Nothing but a number is needed: the count of lines below that include "labels".
(Beginning of DATA EXCERPTS)
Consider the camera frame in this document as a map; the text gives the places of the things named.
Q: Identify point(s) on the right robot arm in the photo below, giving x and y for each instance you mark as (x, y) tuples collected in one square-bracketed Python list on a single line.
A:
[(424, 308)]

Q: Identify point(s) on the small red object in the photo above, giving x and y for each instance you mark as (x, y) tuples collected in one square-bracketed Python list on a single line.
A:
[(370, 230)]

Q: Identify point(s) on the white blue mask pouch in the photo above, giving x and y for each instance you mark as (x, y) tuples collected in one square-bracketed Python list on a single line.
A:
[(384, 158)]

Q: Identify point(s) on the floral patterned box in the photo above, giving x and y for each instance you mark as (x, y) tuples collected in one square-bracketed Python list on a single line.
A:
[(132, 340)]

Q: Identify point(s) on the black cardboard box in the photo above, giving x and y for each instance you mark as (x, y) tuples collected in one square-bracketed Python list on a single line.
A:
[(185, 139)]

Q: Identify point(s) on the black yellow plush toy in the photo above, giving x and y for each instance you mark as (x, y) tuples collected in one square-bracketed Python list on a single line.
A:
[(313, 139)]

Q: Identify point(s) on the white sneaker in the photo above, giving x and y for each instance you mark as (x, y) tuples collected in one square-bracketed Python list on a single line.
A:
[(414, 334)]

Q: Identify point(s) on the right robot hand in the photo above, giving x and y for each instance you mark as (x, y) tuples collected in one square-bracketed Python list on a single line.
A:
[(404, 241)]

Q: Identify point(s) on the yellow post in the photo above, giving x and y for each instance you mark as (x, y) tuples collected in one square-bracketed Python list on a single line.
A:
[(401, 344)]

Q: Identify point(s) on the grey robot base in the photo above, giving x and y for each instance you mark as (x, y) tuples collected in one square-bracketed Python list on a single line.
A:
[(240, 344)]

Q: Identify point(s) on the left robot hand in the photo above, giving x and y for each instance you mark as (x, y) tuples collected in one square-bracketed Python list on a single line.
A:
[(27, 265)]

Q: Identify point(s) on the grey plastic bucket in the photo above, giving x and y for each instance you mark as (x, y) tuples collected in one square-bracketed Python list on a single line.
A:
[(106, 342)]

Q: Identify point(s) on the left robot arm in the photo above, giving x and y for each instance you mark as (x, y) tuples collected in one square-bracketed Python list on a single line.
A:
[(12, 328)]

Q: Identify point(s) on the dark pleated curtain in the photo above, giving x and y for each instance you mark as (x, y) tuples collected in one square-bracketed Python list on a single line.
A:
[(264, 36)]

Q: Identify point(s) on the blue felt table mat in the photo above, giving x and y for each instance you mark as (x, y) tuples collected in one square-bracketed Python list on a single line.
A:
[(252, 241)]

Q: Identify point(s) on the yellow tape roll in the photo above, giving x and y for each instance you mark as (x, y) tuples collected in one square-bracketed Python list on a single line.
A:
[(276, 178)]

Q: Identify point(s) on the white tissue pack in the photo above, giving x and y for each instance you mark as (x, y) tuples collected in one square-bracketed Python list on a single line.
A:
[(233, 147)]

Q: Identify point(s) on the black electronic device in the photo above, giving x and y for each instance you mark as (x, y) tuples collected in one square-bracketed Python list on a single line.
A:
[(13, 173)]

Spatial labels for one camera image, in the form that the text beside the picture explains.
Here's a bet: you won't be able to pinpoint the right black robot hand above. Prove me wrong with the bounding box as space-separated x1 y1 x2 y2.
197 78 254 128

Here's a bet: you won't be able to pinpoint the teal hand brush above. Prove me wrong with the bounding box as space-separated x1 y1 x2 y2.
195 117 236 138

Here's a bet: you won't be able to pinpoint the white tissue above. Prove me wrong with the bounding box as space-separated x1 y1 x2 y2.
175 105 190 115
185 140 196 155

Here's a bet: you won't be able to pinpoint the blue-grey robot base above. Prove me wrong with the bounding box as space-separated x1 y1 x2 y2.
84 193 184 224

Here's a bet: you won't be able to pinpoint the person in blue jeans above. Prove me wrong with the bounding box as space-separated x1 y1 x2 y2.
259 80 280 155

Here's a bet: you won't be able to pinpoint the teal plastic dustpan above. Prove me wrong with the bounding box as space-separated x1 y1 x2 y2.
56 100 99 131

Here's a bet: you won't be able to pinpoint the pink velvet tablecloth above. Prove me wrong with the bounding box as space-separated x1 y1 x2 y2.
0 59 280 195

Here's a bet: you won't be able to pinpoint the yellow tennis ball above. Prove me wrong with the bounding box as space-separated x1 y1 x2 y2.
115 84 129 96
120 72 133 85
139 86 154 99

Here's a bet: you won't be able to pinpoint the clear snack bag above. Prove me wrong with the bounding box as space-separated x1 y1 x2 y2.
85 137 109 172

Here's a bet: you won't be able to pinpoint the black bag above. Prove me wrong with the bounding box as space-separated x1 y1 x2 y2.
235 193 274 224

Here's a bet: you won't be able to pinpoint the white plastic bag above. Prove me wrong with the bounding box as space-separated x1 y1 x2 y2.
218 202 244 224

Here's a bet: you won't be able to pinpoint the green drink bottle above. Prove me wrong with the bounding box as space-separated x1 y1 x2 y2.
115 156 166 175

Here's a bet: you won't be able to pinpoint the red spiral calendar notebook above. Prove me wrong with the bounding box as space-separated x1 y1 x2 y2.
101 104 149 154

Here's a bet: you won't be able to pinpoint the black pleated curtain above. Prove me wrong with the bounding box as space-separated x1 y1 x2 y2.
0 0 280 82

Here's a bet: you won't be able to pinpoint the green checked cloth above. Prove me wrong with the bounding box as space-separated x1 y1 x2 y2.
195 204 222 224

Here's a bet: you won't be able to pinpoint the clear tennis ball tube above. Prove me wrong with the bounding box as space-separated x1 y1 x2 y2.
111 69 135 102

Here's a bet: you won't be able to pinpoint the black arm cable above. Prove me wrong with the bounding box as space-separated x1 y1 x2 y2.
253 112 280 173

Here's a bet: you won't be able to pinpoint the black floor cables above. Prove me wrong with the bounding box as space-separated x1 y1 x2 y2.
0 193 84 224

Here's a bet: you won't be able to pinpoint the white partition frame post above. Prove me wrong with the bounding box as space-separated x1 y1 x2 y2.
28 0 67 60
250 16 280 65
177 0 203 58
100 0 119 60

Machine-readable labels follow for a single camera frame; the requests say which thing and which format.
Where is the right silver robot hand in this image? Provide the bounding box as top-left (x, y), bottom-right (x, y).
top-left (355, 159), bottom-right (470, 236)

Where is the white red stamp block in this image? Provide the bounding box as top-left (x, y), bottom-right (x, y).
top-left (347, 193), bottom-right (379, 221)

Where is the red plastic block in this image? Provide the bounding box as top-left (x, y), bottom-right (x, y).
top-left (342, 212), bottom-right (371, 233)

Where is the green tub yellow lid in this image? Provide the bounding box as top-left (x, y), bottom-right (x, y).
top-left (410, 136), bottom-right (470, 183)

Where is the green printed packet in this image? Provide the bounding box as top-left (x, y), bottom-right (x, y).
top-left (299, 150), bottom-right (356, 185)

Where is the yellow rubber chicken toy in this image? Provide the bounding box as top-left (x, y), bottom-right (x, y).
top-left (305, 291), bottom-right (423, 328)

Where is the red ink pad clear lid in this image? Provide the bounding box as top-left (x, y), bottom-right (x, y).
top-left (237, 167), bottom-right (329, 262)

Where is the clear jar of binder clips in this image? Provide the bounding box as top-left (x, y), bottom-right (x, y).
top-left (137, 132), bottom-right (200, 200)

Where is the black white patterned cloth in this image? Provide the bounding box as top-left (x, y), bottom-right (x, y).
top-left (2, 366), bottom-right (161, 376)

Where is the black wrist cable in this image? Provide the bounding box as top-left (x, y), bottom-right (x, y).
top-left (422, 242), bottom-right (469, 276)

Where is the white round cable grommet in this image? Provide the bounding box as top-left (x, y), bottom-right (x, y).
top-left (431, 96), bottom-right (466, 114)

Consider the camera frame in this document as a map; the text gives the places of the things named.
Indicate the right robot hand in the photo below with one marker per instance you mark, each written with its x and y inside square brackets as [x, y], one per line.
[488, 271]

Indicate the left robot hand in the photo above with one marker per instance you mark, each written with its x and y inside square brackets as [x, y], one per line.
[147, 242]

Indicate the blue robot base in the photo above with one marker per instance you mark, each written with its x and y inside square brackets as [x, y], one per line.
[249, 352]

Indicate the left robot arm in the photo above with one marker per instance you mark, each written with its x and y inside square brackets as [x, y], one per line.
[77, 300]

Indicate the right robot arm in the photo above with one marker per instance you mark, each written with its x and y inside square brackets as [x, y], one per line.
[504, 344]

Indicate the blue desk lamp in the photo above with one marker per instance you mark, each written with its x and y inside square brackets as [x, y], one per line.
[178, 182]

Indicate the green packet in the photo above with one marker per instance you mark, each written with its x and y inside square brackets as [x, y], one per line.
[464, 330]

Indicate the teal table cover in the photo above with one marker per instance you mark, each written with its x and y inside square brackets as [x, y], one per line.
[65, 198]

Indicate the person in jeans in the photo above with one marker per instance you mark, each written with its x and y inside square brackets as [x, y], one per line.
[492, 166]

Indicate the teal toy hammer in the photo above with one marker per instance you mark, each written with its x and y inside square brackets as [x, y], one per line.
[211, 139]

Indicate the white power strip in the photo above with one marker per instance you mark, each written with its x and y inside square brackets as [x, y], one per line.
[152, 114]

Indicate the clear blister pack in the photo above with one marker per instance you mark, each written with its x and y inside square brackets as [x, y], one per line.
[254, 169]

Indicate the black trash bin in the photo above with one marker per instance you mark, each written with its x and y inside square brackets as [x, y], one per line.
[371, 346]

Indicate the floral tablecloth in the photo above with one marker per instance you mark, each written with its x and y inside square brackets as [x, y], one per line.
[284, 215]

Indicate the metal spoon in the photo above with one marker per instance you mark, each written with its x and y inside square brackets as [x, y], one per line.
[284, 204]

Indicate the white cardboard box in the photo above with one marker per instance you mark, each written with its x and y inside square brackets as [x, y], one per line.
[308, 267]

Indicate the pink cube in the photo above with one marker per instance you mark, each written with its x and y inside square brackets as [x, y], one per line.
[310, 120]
(End of DATA EXCERPTS)
PROBLEM SOLUTION :: 2